Data from the above studies have clearly indicated that the positive effects of CHMs could be mediated by multiple pathways and mechanisms. Combination therapy underpins the philosophy of CHMs, where patients are generally treated with multiherb formulations. Complex chemical mixtures of CHMs enhance therapeutic efficacy by facilitating synergistic action and/or ameliorating/preventing potential side-effects. The multicomponent and multitarget approach of CHMs makes them ideal therapies for disorders such as DM-mediated cognitive dysfunction and dementia, which have multifactorial/multisystem pathophysiological components.

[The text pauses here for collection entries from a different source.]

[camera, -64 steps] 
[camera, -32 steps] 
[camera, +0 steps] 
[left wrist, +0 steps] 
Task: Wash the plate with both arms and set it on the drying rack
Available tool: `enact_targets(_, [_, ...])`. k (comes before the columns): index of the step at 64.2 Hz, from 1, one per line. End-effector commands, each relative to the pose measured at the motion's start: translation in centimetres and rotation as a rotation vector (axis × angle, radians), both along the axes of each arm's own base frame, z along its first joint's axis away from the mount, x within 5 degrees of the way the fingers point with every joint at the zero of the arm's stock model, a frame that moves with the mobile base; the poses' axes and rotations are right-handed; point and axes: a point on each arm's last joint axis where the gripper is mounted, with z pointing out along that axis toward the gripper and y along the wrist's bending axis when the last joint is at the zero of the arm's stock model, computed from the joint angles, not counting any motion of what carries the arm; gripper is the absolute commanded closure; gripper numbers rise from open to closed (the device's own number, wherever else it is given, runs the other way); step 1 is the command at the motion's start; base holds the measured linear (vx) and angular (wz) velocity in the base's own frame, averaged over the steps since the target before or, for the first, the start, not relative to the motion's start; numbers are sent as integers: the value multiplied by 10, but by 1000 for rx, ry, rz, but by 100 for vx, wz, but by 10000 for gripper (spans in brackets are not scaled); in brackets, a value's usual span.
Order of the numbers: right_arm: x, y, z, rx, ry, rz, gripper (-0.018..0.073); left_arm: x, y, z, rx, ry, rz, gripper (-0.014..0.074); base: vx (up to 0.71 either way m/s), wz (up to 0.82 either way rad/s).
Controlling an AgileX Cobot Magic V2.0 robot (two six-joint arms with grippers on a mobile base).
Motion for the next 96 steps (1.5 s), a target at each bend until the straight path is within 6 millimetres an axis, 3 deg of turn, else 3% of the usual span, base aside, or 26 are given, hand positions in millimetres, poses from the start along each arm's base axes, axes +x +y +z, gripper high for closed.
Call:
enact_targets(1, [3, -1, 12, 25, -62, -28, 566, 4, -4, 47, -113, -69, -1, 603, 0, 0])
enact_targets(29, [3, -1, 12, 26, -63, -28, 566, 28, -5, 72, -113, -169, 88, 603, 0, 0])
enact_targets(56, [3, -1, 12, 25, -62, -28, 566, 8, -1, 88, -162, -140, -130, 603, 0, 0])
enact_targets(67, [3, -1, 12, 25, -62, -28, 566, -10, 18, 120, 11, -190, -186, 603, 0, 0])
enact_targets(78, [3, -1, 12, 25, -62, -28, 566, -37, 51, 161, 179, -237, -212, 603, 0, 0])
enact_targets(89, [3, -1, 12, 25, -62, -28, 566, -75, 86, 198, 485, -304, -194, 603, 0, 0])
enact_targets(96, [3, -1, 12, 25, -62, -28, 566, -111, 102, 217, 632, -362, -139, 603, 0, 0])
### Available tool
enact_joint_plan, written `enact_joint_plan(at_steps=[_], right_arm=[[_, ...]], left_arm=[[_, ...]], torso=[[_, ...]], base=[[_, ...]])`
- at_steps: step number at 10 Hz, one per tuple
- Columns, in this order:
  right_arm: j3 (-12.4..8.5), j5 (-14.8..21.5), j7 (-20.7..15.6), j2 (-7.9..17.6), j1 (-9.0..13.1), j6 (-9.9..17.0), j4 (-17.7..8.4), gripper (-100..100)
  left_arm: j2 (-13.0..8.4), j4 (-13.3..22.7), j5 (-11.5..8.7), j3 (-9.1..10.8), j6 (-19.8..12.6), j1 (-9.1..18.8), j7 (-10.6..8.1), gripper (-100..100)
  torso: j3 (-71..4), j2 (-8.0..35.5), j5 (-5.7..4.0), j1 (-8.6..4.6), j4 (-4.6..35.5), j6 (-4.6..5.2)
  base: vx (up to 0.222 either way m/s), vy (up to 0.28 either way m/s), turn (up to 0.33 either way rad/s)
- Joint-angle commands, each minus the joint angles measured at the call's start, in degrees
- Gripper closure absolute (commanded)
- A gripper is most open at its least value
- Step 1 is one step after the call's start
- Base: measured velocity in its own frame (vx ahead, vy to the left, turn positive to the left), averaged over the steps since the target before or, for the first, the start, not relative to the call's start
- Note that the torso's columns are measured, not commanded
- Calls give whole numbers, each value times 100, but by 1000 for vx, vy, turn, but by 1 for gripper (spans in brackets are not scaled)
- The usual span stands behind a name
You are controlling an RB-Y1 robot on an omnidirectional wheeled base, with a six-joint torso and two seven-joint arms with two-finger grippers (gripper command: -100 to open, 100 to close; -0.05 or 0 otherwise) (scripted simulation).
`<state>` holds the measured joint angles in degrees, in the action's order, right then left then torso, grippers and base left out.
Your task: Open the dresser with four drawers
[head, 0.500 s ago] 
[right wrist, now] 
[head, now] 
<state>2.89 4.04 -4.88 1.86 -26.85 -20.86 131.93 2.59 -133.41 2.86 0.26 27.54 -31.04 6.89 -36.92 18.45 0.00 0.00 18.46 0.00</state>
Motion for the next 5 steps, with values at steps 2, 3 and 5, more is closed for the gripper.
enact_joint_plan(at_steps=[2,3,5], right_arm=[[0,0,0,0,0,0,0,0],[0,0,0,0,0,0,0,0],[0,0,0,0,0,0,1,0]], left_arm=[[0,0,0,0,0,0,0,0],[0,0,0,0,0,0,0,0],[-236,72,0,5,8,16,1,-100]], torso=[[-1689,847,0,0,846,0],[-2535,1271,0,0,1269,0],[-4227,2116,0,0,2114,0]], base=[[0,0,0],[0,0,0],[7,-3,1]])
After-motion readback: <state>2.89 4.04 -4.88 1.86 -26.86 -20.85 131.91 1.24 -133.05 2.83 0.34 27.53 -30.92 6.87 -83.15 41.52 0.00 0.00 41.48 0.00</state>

5. Summary and Future Directions

Substantial effort has been invested to understand the effects of diabetes on cognitive decline and dementia in the past decade. Recent studies have identified the risk factors and possible mechanisms underlying the pathogenesis of the DM-mediated cognitive dysfunction. By taking advantage of recent advancements in these processes, it is possible to develop better therapies for DM-related cognitive complications, including AD, vascular dementia, and cognitive decline. Numerous clinical studies have highlighted the potential of TCMs in the treatment of DM-related cognitive decline. Despite the fact that most of these trials have shown positive outcomes, significant methodological issues such as small sample sizes and poor randomization exist in many of these studies. Therefore, more rigorously designed randomized controlled trials are required to further validate these findings. Finally, most of the preclinical studies assessing the effects of CHMs on DM-mediated cognitive dysfunction were performed using single herbs or isolated active ingredients. Given that the traditional use of CHMs is based on complex formulation, more research on the synergic effects of herbal combinations is required for a more comprehensive understanding of the mechanisms underlying their effect on the diseases.

Conflict of Interests

The authors declare that there is no conflict of interests regarding the publication of this paper.